Air mata Jiya semakin banyak mengalir, membuat wajahnya berkilat-kilat. “Aku tidak bisa hidup tanpamu, Bas. Kau tahu itu.”

“Kau bisa. Kau kuat, kau pasti bisa,” kata Sebastian menyemangati. “Kalau aku terus bersamamu, hanya akan menyakitimu, Jiya. Karena hatiku bukan untukmu lagi. Tolong mengertilah.”

“Bas, please...” kata Jiya, terisak sedih, menundukkan kepalanya, sambil mengusap tangan Sebastian. “Jangan tinggalkan aku....”

“Jiya, please...” balas Sebastian pelan, memandangnya dengan penuh iba. “Aku tidak bisa.”

“Aku janji akan melakukan apa pun...” kata Jiya, mengangkat wajahnya untuk menatap Sebastian. “Kalau kau mau aku akan tidur denganmu.”

“Jangan merendahkan aku, Jiya,” kata Sebastian, mengernyitkan alisnya. “Aku tidak ingin itu. Aku menghormatimu. Kau salah paham.”

“Aku tidak...”

“Selamat malam, Jiya,” sela Sebastian, melepaskan tangannya dari genggaman Jiya.

Kemudian berbalik, dan melangkah menuju ruang tamu.

“Bas... tunggu!” Jiya berusaha mengejar Sebastian.

“Istirahatlah, Jiya. Aku harus pergi,” kata Sebastian, tanpa memandang Jiya. Dia menyambar jasnya di atas sofa dan bergegas pergi menuju pintu.

“Bas!”

Suara pintu ditutup dengan keras, dan sosok Sebastian sudah menghilang dari pandangan Jiya. Dia telah pergi. Meninggalkan kesunyian yang menyayat di ruangan itu. Jiya terpuruk di lantai, masih tidak percaya kalau Sebastian telah memutuskannya. Mengakhiri hubungan dengannya. Begitu saja. Tanpa ada ucapan selamat tinggal, pelukan atau ciuman di pipi. Terjadi begitu saja. Dan Jiya masih merasa dia akan kembali besok. Bersikap kalau tidak ada yang terjadi malam ini.

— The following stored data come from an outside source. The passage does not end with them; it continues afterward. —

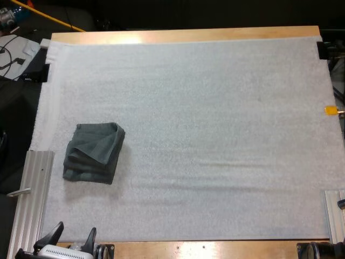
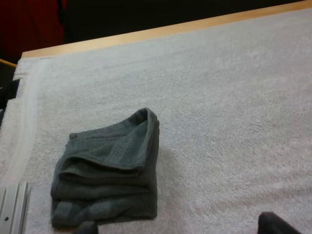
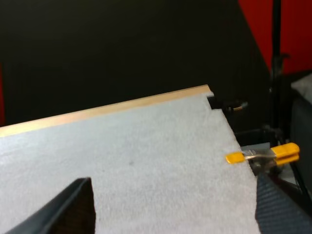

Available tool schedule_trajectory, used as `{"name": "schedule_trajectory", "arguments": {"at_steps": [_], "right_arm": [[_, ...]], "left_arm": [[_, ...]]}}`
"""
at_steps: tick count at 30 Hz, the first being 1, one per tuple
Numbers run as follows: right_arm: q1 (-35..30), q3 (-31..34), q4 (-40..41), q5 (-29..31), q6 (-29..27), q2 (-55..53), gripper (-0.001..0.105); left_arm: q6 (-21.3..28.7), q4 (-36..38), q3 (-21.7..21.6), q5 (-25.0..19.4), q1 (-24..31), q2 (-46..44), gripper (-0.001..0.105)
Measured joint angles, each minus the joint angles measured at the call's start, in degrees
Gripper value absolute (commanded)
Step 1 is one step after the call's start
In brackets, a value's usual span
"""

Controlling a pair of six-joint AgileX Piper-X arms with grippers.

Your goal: Pick towel from pile, fold and stack

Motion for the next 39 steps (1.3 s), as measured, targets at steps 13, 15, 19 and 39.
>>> {"name": "schedule_trajectory", "arguments": {"at_steps": [13,15,19,39], "right_arm": [[0.13,4.30,-6.15,0.00,0.04,0.02,0.065],[0.13,6.01,-8.30,0.08,0.04,0.02,0.065],[0.13,11.25,-12.78,0.12,-0.10,0.02,0.065],[0.13,25.49,-15.58,0.12,-0.20,0.12,0.065]], "left_arm": [[0.87,-7.23,4.19,0.43,0.00,-0.09,0.062],[0.87,-9.52,6.29,0.43,0.00,-0.04,0.062],[0.87,-17.53,12.05,0.57,0.11,0.09,0.062],[0.51,-27.65,23.76,0.57,0.11,0.09,0.062]]}}
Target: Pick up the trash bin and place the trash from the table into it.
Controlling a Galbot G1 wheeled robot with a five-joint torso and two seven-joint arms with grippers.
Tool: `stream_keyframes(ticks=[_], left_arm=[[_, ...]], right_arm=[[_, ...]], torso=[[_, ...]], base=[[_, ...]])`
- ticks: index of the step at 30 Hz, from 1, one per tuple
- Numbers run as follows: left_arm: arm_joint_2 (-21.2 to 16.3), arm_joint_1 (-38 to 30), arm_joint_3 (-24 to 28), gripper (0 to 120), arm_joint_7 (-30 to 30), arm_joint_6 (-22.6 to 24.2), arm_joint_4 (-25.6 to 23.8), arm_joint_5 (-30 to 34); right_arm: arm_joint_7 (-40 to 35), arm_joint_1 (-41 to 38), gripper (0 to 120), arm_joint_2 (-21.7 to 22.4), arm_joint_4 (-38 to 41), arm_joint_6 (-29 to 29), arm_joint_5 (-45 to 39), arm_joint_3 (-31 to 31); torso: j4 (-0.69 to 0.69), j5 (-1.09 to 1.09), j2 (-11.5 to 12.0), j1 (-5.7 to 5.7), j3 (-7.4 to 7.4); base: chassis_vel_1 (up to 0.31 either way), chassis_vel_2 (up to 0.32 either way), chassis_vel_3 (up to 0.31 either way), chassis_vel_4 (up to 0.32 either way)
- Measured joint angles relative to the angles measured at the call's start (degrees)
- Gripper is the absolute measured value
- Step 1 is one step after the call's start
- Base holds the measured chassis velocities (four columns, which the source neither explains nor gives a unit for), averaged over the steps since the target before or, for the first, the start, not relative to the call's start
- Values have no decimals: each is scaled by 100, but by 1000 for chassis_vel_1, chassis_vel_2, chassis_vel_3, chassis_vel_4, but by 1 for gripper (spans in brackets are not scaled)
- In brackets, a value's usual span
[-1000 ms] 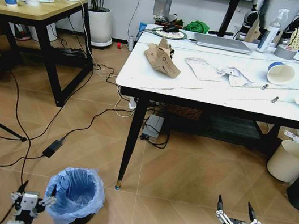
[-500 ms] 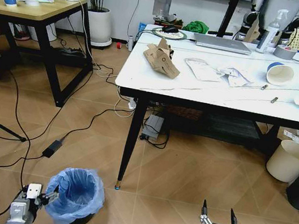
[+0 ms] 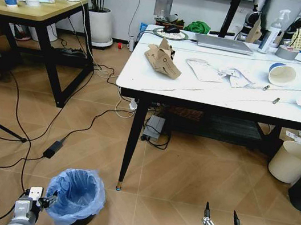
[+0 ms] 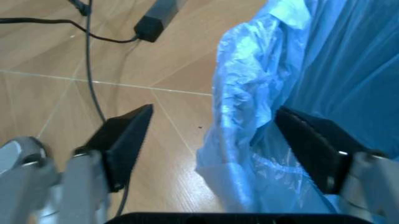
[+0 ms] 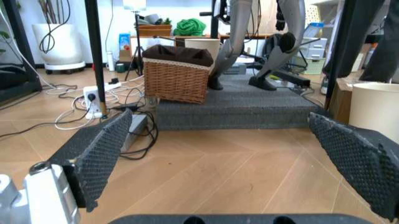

Seperti orang gila, Jiya berulang-ulang memandang berkeliling lantai ruang tamunya. Untuk apa, dia juga tidak tahu. Hatinya sangat terluka, seperti tercabik-cabik dan hanya menyisakan setengah bagian saja. Membuatnya tubuhnya merasa hampa luar biasa. Kosong tak berjiwa.